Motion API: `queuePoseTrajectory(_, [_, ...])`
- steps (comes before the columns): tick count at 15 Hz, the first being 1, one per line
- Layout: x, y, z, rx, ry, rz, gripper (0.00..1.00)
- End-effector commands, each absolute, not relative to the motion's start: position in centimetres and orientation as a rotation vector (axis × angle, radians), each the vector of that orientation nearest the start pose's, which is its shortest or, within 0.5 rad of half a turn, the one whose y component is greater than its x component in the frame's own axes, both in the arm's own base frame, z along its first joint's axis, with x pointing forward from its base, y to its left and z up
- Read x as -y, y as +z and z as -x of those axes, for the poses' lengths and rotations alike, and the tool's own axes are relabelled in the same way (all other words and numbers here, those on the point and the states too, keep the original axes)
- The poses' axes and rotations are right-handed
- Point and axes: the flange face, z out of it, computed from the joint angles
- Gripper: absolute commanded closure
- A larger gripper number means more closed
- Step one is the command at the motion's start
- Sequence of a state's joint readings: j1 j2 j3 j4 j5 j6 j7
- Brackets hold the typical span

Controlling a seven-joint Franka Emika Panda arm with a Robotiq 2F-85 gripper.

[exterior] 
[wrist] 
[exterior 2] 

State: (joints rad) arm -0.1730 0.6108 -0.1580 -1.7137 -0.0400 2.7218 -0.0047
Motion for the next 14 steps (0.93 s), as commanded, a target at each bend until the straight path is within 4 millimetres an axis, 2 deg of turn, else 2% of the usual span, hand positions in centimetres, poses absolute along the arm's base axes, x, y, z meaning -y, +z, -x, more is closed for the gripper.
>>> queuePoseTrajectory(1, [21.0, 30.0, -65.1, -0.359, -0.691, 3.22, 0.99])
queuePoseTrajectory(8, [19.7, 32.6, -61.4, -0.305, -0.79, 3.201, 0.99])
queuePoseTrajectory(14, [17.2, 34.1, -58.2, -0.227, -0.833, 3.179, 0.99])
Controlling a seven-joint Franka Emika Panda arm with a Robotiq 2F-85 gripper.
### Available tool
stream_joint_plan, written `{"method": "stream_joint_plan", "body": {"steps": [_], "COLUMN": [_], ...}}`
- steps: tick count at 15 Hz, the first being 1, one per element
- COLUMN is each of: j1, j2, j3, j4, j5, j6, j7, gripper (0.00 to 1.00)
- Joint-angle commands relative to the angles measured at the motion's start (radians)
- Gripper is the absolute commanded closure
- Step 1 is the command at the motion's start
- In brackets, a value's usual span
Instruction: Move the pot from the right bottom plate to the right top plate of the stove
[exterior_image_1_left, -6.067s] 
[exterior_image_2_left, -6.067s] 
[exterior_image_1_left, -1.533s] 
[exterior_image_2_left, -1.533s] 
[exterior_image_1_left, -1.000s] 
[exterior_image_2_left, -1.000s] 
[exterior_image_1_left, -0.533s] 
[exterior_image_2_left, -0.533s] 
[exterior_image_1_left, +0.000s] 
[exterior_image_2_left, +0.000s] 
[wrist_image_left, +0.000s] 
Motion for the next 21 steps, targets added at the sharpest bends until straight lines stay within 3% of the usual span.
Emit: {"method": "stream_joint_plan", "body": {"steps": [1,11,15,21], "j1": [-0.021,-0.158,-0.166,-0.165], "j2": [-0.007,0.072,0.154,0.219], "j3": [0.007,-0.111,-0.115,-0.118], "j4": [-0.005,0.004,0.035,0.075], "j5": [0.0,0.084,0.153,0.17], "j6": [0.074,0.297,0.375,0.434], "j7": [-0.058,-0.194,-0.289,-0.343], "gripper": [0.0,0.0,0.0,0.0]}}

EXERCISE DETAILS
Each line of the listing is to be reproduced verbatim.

ANSWER FOR THE TASK
Motion API: `queuePoseTrajectory(_, [_, ...])`
- steps (comes before the columns): tick count at 15 Hz, the first being 1, one per line
- Layout: x, y, z, rx, ry, rz, gripper (0.00..1.00)
- End-effector commands, each absolute, not relative to the motion's start: position in centimetres and orientation as a rotation vector (axis × angle, radians), each the vector of that orientation nearest the start pose's, which is its shortest or, within 0.5 rad of half a turn, the one whose y component is greater than its x component in the frame's own axes, both in the arm's own base frame, z along its first joint's axis, with x pointing forward from its base, y to its left and z up
- Read x as -y, y as +z and z as -x of those axes, for the poses' lengths and rotations alike, and the tool's own axes are relabelled in the same way (all other words and numbers here, those on the point and the states too, keep the original axes)
- The poses' axes and rotations are right-handed
- Point and axes: the flange face, z out of it, computed from the joint angles
- Gripper: absolute commanded closure
- A larger gripper number means more closed
- Step one is the command at the motion's start
- Sequence of a state's joint readings: j1 j2 j3 j4 j5 j6 j7
- Brackets hold the typical span

Controlling a seven-joint Franka Emika Panda arm with a Robotiq 2F-85 gripper.

[exterior] 
[wrist] 
[exterior 2] 

State: (joints rad) arm -0.1730 0.6108 -0.1580 -1.7137 -0.0400 2.7218 -0.0047
Motion for the next 14 steps (0.93 s), as commanded, a target at each bend until the straight path is within 4 millimetres an axis, 2 deg of turn, else 2% of the usual span, hand positions in centimetres, poses absolute along the arm's base axes, x, y, z meaning -y, +z, -x, more is closed for the gripper.
>>> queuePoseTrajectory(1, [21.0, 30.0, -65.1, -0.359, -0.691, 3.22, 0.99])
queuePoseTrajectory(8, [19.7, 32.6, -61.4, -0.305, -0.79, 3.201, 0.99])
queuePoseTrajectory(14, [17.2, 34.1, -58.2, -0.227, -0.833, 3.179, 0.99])
Controlling a seven-joint Franka Emika Panda arm with a Robotiq 2F-85 gripper.
### Available tool
stream_joint_plan, written `{"method": "stream_joint_plan", "body": {"steps": [_], "COLUMN": [_], ...}}`
- steps: tick count at 15 Hz, the first being 1, one per element
- COLUMN is each of: j1, j2, j3, j4, j5, j6, j7, gripper (0.00 to 1.00)
- Joint-angle commands relative to the angles measured at the motion's start (radians)
- Gripper is the absolute commanded closure
- Step 1 is the command at the motion's start
- In brackets, a value's usual span
Instruction: Move the pot from the right bottom plate to the right top plate of the stove
[exterior_image_1_left, -6.067s] 
[exterior_image_2_left, -6.067s] 
[exterior_image_1_left, -1.533s] 
[exterior_image_2_left, -1.533s] 
[exterior_image_1_left, -1.000s] 
[exterior_image_2_left, -1.000s] 
[exterior_image_1_left, -0.533s] 
[exterior_image_2_left, -0.533s] 
[exterior_image_1_left, +0.000s] 
[exterior_image_2_left, +0.000s] 
[wrist_image_left, +0.000s] 
Motion for the next 21 steps, targets added at the sharpest bends until straight lines stay within 3% of the usual span.
Emit: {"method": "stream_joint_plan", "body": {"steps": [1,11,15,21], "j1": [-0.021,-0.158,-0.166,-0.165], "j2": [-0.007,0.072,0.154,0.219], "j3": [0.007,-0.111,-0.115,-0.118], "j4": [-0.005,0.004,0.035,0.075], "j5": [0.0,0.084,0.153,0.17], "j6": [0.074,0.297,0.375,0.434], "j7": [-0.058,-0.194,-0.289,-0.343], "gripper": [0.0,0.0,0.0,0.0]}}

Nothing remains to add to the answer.